Берега пошли высокие, весенние воды так и рвались в узких местах, и плитка неслась, как под парусами. На высоком берегу сосны тихонько качали мохнатыми ветвями и пропадали, в быстром беге, назади.
Кузьма опять остался один. Он правил.
Вверху стояло весеннее небо. С юга тянули птицы, и в голове Кузьмы лениво и смутно тянулись неясные, отрывочные и смутные мысли.

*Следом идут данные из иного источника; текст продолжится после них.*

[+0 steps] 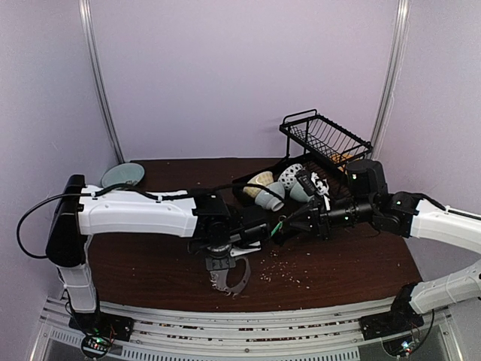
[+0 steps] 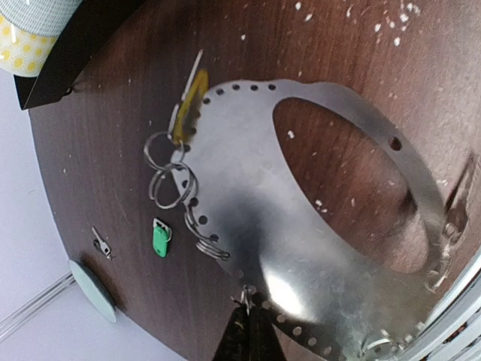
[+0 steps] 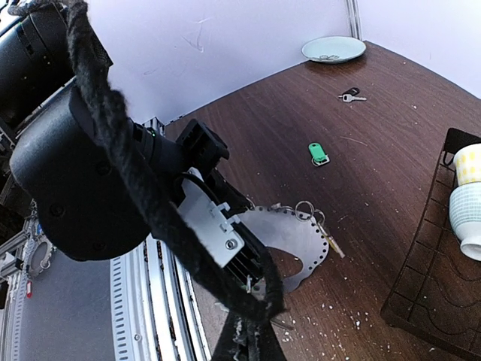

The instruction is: Put the keys on the keyring

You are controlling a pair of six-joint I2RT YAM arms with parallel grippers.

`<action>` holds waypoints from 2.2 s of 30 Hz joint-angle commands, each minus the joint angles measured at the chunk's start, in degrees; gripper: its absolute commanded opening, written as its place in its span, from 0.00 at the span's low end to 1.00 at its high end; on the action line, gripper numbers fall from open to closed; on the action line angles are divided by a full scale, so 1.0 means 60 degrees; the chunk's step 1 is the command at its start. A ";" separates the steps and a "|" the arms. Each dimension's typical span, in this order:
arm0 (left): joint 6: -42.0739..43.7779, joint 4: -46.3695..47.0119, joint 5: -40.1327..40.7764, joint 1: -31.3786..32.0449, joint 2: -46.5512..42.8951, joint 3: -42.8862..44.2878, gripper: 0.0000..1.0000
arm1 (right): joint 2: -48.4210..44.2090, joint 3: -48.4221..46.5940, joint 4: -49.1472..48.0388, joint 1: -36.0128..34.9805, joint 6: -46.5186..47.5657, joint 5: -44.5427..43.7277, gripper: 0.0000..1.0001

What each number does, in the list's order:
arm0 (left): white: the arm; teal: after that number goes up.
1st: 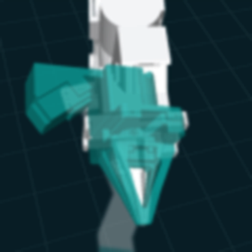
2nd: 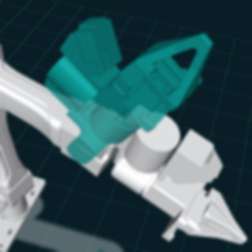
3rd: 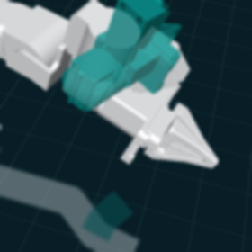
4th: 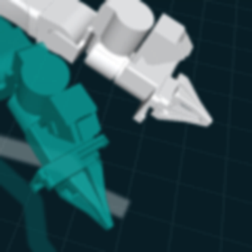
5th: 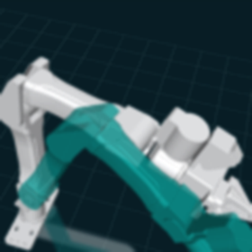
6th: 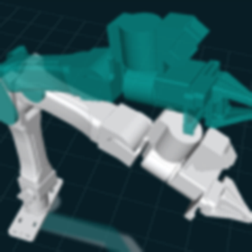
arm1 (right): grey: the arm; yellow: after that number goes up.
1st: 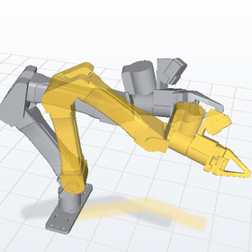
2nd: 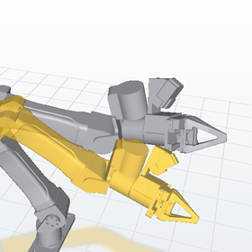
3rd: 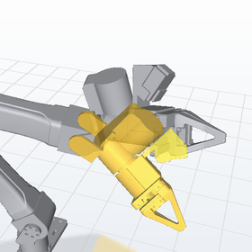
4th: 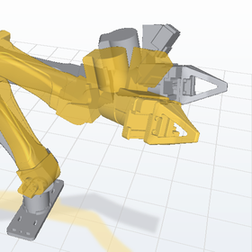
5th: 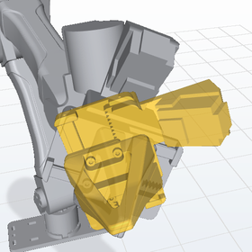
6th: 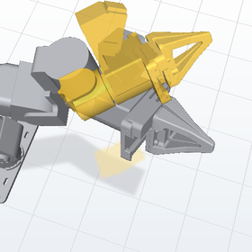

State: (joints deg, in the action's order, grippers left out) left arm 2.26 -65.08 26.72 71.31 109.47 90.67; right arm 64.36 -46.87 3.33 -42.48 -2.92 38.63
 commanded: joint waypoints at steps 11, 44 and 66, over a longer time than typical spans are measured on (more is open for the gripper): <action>-0.0299 -0.2003 0.4781 -0.0568 -0.0748 -0.1699 0.00 | -0.0193 0.0001 0.0014 -0.0054 0.0047 -0.0206 0.00; -0.1387 0.7234 -0.4614 -0.2260 -0.3037 -0.4370 0.36 | -0.0280 0.0149 -0.0127 -0.0056 0.0092 -0.0215 0.00; -0.8317 0.6362 0.1739 0.0464 -0.1145 -0.3970 0.48 | -0.0300 0.0197 -0.0146 -0.0055 0.0071 -0.0136 0.00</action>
State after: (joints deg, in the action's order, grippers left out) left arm -35.00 -16.47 28.05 74.67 94.32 59.79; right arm 63.40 -46.30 3.22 -42.52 -2.87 37.36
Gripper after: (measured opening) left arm 0.468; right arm 0.016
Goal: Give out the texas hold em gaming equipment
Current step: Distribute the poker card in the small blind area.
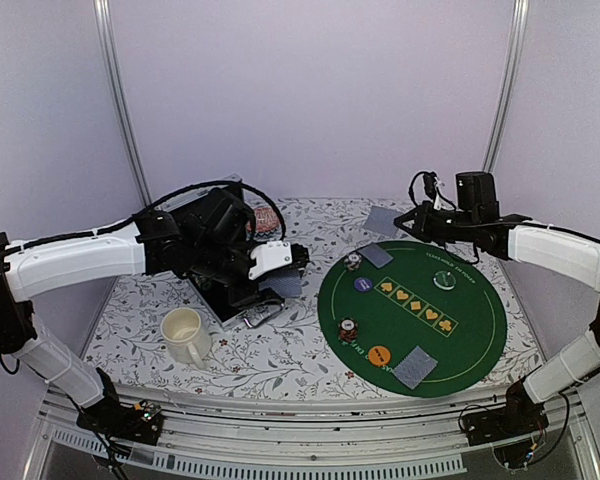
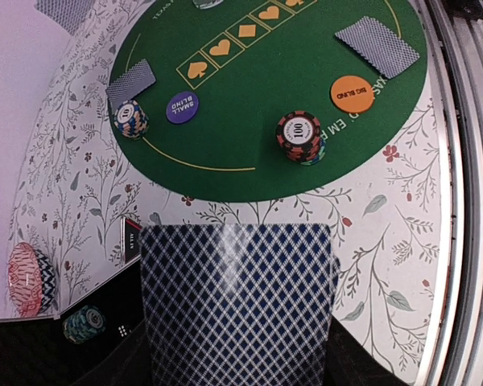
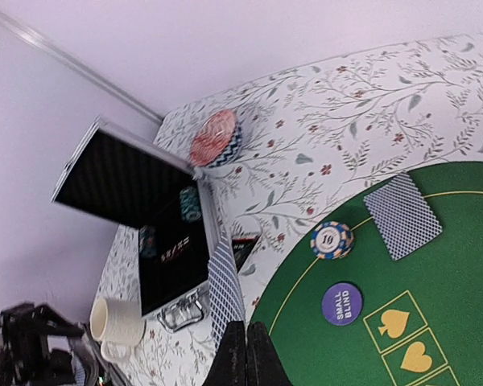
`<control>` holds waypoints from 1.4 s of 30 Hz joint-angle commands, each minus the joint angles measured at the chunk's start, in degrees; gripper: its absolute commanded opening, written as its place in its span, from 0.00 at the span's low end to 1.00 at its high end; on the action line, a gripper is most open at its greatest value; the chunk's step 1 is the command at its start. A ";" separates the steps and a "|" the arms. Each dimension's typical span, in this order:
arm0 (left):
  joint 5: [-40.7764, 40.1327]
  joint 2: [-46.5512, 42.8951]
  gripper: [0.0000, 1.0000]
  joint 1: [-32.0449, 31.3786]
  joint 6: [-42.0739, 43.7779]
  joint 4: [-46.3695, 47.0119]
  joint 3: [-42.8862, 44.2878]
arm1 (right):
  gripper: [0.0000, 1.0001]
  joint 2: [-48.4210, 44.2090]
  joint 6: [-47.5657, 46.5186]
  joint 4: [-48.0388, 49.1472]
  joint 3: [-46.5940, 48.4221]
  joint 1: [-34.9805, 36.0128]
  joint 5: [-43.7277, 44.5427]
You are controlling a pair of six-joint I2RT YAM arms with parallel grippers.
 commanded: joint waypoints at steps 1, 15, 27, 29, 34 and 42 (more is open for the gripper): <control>0.38 -2.82 0.60 -0.57 -0.47 1.51 -0.97 | 0.02 8.72 10.10 14.86 0.84 -2.54 5.63; 0.08 -5.01 0.60 -0.40 0.21 1.53 -3.55 | 0.02 29.87 26.88 26.22 4.65 -4.53 12.13; 0.17 -5.82 0.61 -0.11 0.74 2.43 -5.09 | 0.02 35.33 28.96 27.42 5.44 -4.56 10.13; 0.16 -5.83 0.61 -0.12 0.76 2.48 -5.18 | 0.02 36.62 28.54 27.33 6.56 -4.56 8.63; 0.01 -5.82 0.61 -0.01 0.79 2.46 -5.35 | 0.02 37.95 28.99 27.69 6.45 -4.56 8.57; -0.11 -5.75 0.61 0.12 0.83 2.47 -5.29 | 0.02 37.30 29.57 28.34 5.15 -4.57 9.00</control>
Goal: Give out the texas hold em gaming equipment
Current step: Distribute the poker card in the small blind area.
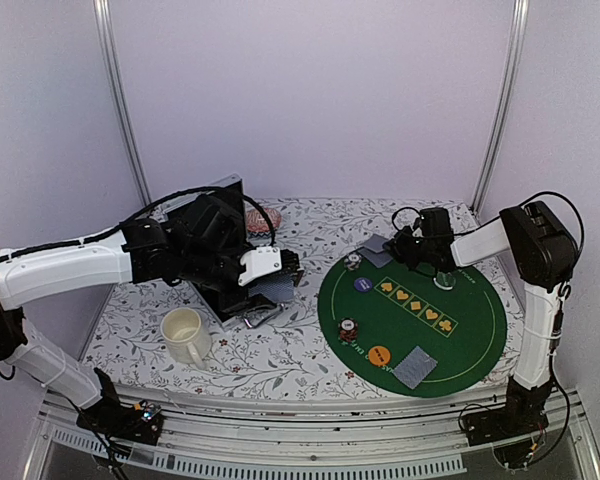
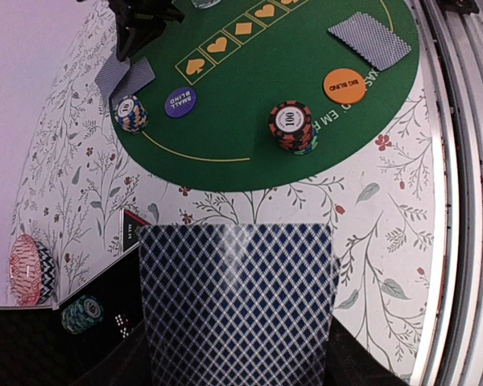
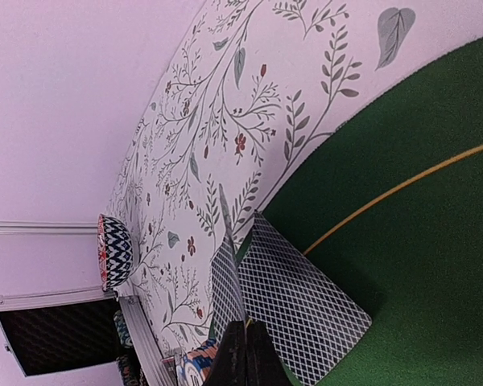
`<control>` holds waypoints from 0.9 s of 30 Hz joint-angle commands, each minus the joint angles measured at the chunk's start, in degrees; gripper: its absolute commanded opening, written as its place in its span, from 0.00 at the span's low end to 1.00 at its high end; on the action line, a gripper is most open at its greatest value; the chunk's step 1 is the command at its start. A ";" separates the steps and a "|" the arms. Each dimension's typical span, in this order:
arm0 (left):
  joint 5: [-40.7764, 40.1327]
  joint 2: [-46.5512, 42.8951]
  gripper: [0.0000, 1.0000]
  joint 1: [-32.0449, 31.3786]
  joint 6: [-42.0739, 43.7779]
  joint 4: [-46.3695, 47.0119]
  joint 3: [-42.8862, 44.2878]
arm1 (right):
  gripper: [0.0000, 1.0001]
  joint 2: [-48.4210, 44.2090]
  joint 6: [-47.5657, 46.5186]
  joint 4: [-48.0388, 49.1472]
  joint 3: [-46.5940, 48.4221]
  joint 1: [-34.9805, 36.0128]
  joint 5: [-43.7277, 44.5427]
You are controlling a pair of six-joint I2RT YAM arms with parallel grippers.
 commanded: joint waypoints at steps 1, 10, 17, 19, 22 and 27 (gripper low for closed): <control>-0.04 -1.27 0.61 0.11 0.59 1.28 -0.61 | 0.02 0.26 0.43 1.77 -0.47 -0.10 0.00; 0.07 -1.07 0.61 0.31 0.68 1.23 -0.45 | 0.02 0.48 0.97 2.52 -1.67 -0.11 -0.41; 0.05 -1.25 0.61 0.34 0.68 1.29 -0.52 | 0.07 0.42 1.26 2.50 -1.82 -0.15 -0.48; 0.04 -1.21 0.61 0.33 0.76 1.25 -0.53 | 0.08 0.39 1.48 2.48 -1.96 -0.15 -0.45; 0.04 -1.31 0.61 0.35 0.74 1.21 -0.53 | 0.09 0.50 1.49 2.41 -2.03 -0.23 -0.59; -0.04 -1.56 0.61 0.41 0.77 1.24 -0.61 | 0.16 -0.20 1.64 2.37 -2.79 -0.18 -0.63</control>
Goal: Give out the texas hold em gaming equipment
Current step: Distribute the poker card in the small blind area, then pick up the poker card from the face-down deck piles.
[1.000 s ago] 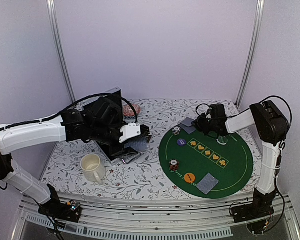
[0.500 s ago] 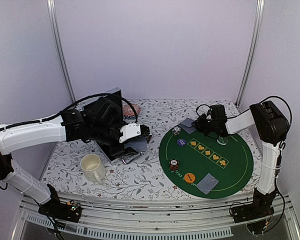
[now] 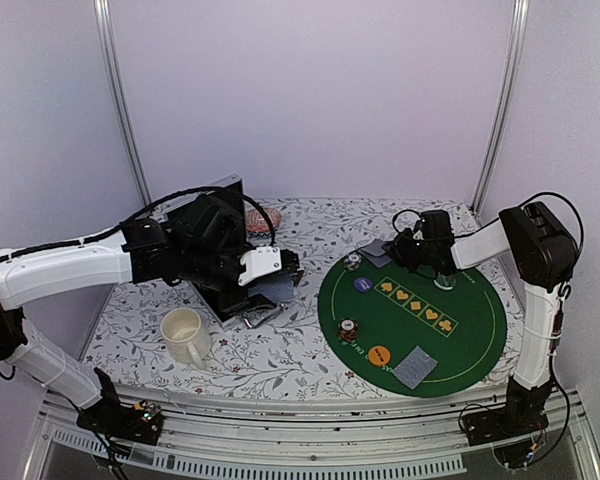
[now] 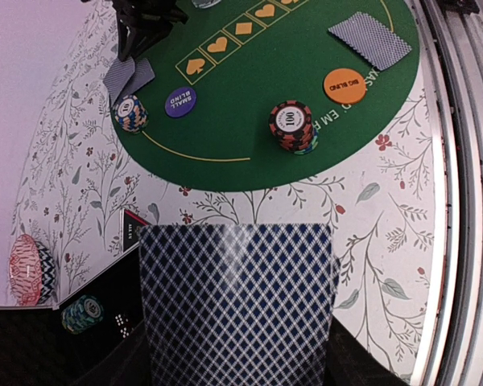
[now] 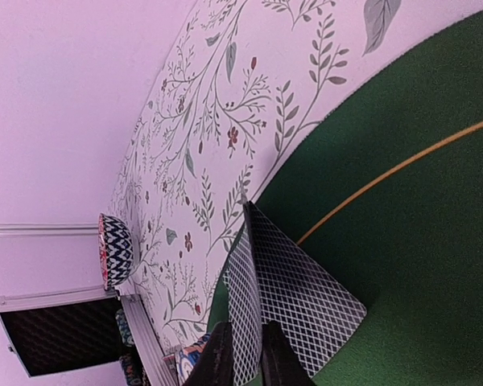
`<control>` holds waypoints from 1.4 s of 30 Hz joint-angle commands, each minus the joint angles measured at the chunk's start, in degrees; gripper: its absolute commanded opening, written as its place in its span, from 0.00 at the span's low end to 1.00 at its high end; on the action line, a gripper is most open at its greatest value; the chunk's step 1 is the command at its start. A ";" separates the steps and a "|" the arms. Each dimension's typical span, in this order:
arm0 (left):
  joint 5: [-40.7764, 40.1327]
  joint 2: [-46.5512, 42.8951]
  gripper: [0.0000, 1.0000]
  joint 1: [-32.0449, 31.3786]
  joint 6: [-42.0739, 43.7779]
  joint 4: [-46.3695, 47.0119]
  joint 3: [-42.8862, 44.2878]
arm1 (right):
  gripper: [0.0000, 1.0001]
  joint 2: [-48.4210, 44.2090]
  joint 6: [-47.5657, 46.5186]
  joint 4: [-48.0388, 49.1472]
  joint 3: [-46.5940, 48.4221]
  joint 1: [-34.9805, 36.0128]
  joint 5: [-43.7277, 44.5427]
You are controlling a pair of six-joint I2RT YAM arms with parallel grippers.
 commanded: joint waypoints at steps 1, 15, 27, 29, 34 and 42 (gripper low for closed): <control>-0.04 -1.56 0.61 0.20 0.71 1.25 -0.59 | 0.18 -0.54 0.31 1.00 -1.95 -0.18 -0.03; 0.39 -1.76 0.61 0.29 0.79 1.21 -0.68 | 0.50 -5.89 -1.52 -1.35 -4.60 -0.23 3.43; 1.05 -2.58 0.61 0.18 1.69 -0.21 1.24 | 0.63 -22.14 -28.10 -9.57 -3.35 3.76 3.85; 1.15 -2.56 0.61 0.03 1.86 -0.20 1.46 | 0.65 -26.71 -35.10 -13.28 -2.89 6.00 1.54; 1.17 -2.18 0.61 -0.81 1.05 -0.09 2.63 | 0.66 -34.23 -42.77 -21.39 -2.42 11.88 -6.63; -3.00 -1.58 0.61 -5.58 -0.87 1.15 2.45 | 0.66 -35.53 -40.06 -21.41 -1.99 24.03 -12.98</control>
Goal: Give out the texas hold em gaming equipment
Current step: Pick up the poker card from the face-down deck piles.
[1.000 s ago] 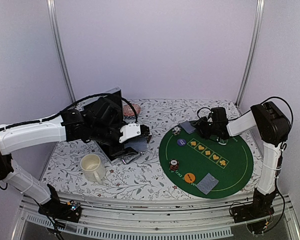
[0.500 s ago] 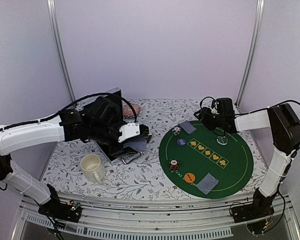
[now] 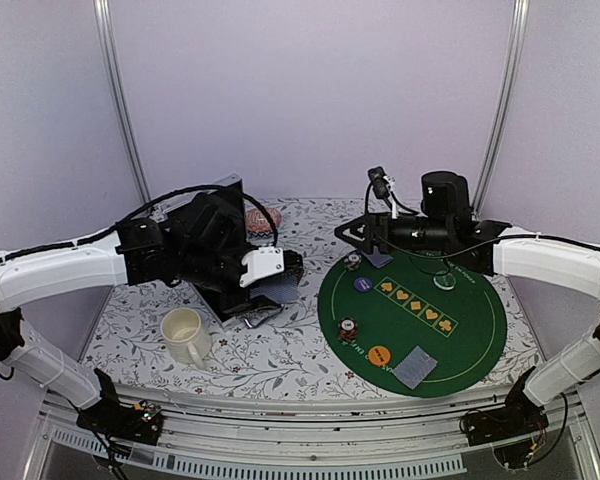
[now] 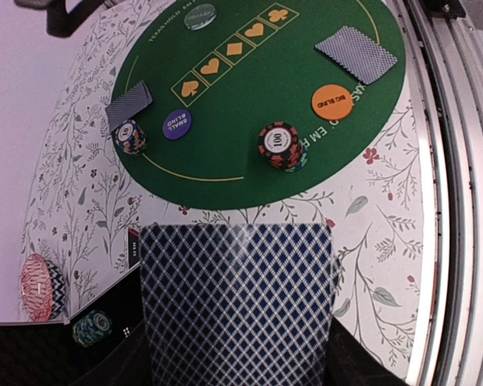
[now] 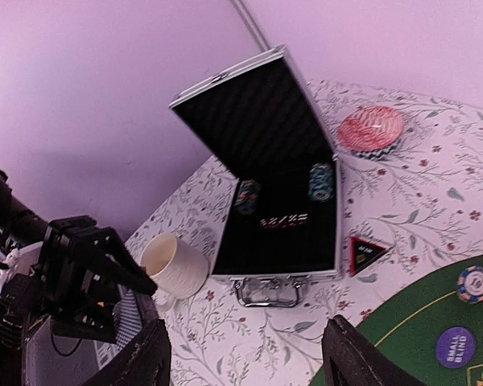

Кончился долгий день, и опять наступила прозрачная, белая, как потускневший день, ночь. Кузьма приплыл к большой реке. Она широко раздвинулась, и противоположный берег чуть синел тонкой полоской. Зеленели острова. Попыхивая клубами белого пара, бежали пароходы. Острыми крыльями белели паруса лодок. Ветер вздымал водяные горы, и с шумом и плеском катились они бесконечными рядами. В устье реки, по которой пришел Кузьма, набилось плотов видимо-невидимо, — ждали, пока стихнет грозная Двина. Кузьма завел свою плитку в тихую заводь, привязал канатом к дереву и стал дожидаться, когда стихнет непогода. Целую неделю просидел на берегу Кузьма, совсем было проелся.
Наконец стихло. Огромная река спокойно улеглась в широкую гладь, слегка подернутую мелко-сверкающей шелковой зыбью.
В синеющей дымке длинной цепью потянулся бесконечный караван плотов.
Кузьма также вывел плитку из заводи. Подхватила ее могучая река и понесла, колыхая на мощных хребтах.
И побежали мимо далекие берега, развертываясь бесконечной панорамой.